Athens - AFP
In blocking their last relatively normal route of financing, the European Central Bank has further weakened Greek banks which have for years been operating on life support, experts said Thursday.
From February 11, the ECB will no longer allow Greek banks to use government bonds, which are classified as junk, as collateral for its loans.
The move has a knock-on effect on the state, as Greek banks have been the main buyers of the short-term bonds that Athens has been routinely using to cover its running costs.
Greek lenders currently hold about 18 billion euros in government debt securities, according to Frederik Ducrozet, an analyst at the French bank Credit Agricole.
Athens insisted Thursday its banks were financially secure, noting they still had recourse to the ECB's emergency liquidity assistance (ELA) programme, which allows the eurozone's central banks to make emergency loans to troubled commercial banks.
Indeed, the ECB has given the green light to increase the funds available to Greek banks through this scheme to 60 billion euros ($68.5 billion), a banking source told AFP Thursday.
But Platon Monokroussos, an economist at Eurobank, noted that this form of funding was far more expensive.
"ELA constitutes a more expensive source of liquidity for Greek banks," with rates of about 1.55 percent compared to about 0.05 percent on current ECB funds, he said.
Gizem Kara, an analyst at BNP Paribas, said Greek banks called upon five billion euros through the ELA in January.
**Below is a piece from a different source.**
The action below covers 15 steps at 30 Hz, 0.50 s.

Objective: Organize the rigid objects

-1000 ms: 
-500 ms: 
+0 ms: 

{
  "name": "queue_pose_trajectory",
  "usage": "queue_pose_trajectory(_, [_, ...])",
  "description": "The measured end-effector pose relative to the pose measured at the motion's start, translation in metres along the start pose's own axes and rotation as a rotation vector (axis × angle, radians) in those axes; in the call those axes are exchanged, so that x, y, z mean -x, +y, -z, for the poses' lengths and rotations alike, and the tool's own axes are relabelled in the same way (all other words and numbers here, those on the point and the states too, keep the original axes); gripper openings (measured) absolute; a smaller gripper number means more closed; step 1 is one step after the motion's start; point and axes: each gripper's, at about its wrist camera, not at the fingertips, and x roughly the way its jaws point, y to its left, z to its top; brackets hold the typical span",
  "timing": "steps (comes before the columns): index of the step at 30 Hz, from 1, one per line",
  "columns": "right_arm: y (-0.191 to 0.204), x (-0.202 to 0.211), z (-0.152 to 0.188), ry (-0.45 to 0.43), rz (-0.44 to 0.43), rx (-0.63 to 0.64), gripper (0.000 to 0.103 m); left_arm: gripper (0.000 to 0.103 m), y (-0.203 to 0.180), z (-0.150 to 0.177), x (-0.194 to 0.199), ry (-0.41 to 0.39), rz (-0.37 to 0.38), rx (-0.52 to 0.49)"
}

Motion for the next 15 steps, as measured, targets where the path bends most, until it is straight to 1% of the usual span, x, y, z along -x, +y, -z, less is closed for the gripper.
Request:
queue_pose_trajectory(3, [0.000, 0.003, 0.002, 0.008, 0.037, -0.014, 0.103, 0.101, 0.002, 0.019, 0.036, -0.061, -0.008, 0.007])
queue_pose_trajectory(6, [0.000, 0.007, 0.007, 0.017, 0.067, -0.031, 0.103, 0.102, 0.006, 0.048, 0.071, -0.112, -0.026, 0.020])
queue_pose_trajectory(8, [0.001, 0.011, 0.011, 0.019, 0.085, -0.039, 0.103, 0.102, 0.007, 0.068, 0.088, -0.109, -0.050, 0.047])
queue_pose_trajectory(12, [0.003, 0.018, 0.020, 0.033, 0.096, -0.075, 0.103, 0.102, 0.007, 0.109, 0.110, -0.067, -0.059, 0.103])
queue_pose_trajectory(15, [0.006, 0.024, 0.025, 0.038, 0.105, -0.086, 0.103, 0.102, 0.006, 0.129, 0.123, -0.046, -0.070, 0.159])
This figure is dwarfed by that recorded at the height of the Greek crisis in 2012 and 2013, when the Greek banks were drawing 100 billion euros of ELA funds every month.
- What will savers do? -
"The big unknown is the reaction of the Greek people," said Nathalie Janson, an economist at Neoma Business School in the northern French city Reims.
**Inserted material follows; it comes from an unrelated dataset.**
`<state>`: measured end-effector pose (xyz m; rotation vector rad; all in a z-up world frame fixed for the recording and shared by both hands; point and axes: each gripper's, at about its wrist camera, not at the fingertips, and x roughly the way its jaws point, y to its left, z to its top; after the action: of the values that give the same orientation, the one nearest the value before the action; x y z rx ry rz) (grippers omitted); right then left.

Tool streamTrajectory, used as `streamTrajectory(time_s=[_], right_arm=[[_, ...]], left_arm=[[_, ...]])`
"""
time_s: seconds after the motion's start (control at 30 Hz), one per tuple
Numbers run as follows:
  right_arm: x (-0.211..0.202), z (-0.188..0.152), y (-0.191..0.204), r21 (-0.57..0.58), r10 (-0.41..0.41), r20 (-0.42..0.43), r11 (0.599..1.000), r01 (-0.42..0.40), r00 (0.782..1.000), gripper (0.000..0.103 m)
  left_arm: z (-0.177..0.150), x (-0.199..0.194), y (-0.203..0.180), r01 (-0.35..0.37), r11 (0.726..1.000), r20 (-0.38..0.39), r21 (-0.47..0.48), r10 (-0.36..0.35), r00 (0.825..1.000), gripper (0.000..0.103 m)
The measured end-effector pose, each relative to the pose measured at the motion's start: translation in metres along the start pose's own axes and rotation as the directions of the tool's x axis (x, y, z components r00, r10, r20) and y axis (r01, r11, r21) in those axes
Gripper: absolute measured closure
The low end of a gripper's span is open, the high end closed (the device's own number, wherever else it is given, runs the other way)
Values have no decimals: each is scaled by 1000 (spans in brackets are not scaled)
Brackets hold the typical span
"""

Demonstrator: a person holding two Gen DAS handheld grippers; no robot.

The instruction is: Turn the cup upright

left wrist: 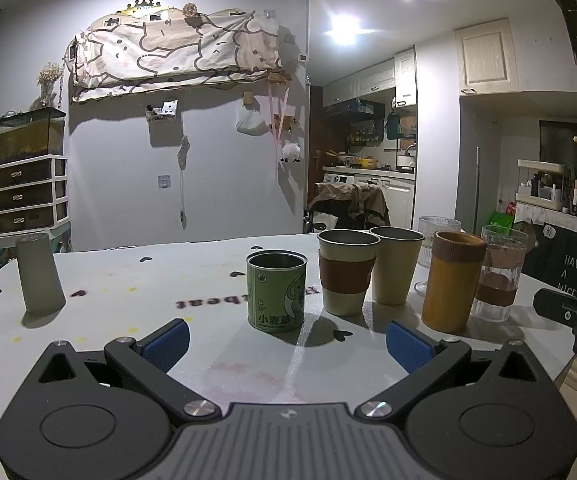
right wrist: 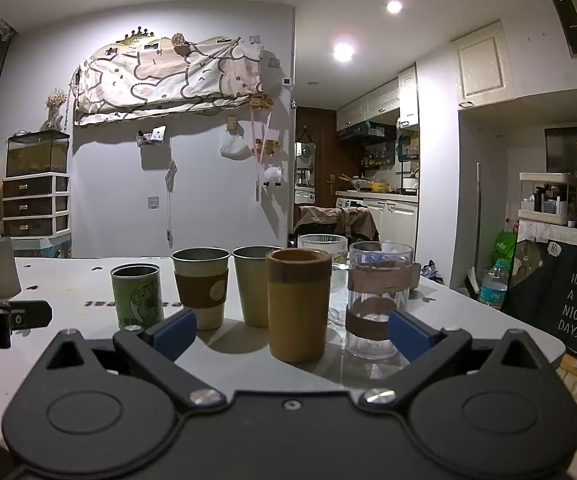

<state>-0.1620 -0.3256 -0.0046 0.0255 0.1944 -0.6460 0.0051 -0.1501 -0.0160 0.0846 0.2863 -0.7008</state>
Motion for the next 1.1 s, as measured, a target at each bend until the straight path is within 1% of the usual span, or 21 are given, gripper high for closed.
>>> streamTrajectory(time_s=[0.47,0.63,1.1], right_arm=[[-1,-1,-1,-4,5,10,1000,-5,1000,0],[-1,-3,2,-20,-6,17,1000,6,1000,0],[-1,-2,2,-14,-10,13,1000,10,1000,0]], left_arm=[[0,0,0,1,1000,0,0,-1,1000,0],[0,0,0,2,1000,0,0,-2,1000,0],[0,0,0,3,1000,0,0,-3,1000,0]])
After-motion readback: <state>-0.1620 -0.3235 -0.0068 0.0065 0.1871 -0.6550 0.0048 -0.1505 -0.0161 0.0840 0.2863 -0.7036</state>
If savers start withdrawing their money from Greek banks in large numbers, it could provoke a run on the banks -- and the lenders could quickly run out of cash.
Dario Perkins, an economist at Lombard Street Research, noted that pension funds had withdrawn five billion euros in December.
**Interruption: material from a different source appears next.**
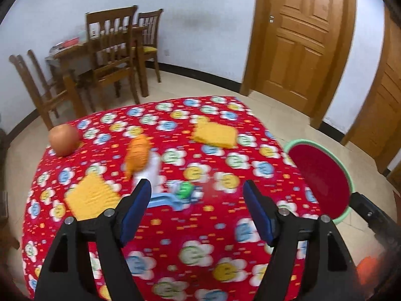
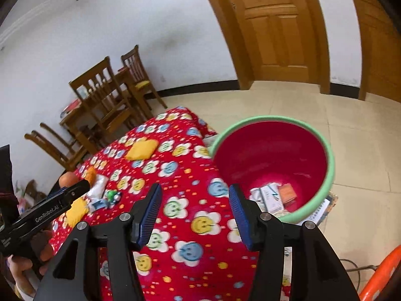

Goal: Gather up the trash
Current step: 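Move both grippers back over the table toward the remaining items, then grasp the yellow foam net with the left gripper while the right gripper grasps the green toy figure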

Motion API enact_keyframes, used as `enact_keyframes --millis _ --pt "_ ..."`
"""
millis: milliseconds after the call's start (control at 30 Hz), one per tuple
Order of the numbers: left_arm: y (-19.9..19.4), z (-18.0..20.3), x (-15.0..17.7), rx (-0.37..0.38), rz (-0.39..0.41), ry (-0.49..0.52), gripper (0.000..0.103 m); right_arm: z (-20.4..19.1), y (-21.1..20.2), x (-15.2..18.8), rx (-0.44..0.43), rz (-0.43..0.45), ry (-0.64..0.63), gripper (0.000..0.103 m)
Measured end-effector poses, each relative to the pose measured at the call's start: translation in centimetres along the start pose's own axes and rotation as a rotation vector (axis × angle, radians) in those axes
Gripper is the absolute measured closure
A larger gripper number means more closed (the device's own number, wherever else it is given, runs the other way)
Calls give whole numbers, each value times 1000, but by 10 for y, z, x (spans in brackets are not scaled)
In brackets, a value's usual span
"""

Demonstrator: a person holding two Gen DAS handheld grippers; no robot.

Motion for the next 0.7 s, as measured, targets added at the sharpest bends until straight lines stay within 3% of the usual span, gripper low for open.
enact_keyframes --millis 333,700 --pt "6 -100 12 -145 -31 -112 27 -52 36 9 -46 -80 -81 46" --pt "30 -174 38 -237 -106 -223 27 -111 82 30 -92 -169 -186 46"
Point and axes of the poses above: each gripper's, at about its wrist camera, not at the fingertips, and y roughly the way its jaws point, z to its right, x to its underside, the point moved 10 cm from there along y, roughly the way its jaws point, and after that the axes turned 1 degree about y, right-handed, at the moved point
"Various Greek officials are talking about 11 billion euros (of outflows) in January but they could be underestimating," he told AFP.
The access to ELA funding could help reassure savers that Greek banks won't run out of funds, however.
Greek Finance Minister Yanis Varoufakis said in Berlin Thursday that his government would do "everything in our power to avoid any default".
Greek banks have been effectively supporting the state since 2010 by buying up its short term debt.
But Jens Bastian, of the German foundation Friedrich-Ebert Stiftung, said they had failed in "their primary mission, which is to provide the real economy with rapid, affordable funds".
He noted that in November 2014, a small to medium-sized German company was able to borrow one million euros over five years at a rate of between 2.5 and 4 percent, while a similar Greek firm would have a rate of 6 to 8.5 percent.
Greece's four main banks -- National Bank, Piraeus Bank, Alpha Bank and Eurobank, which control 90 percent of the market -- have been recapitalised twice since 2013 but remain vulnerable.
Loans which may never be paid back account for a third of their balance sheet, analysts say.
Another problem is the plunging share price of these institutions, which makes it difficult if not impossible to attract the new shareholders that they need.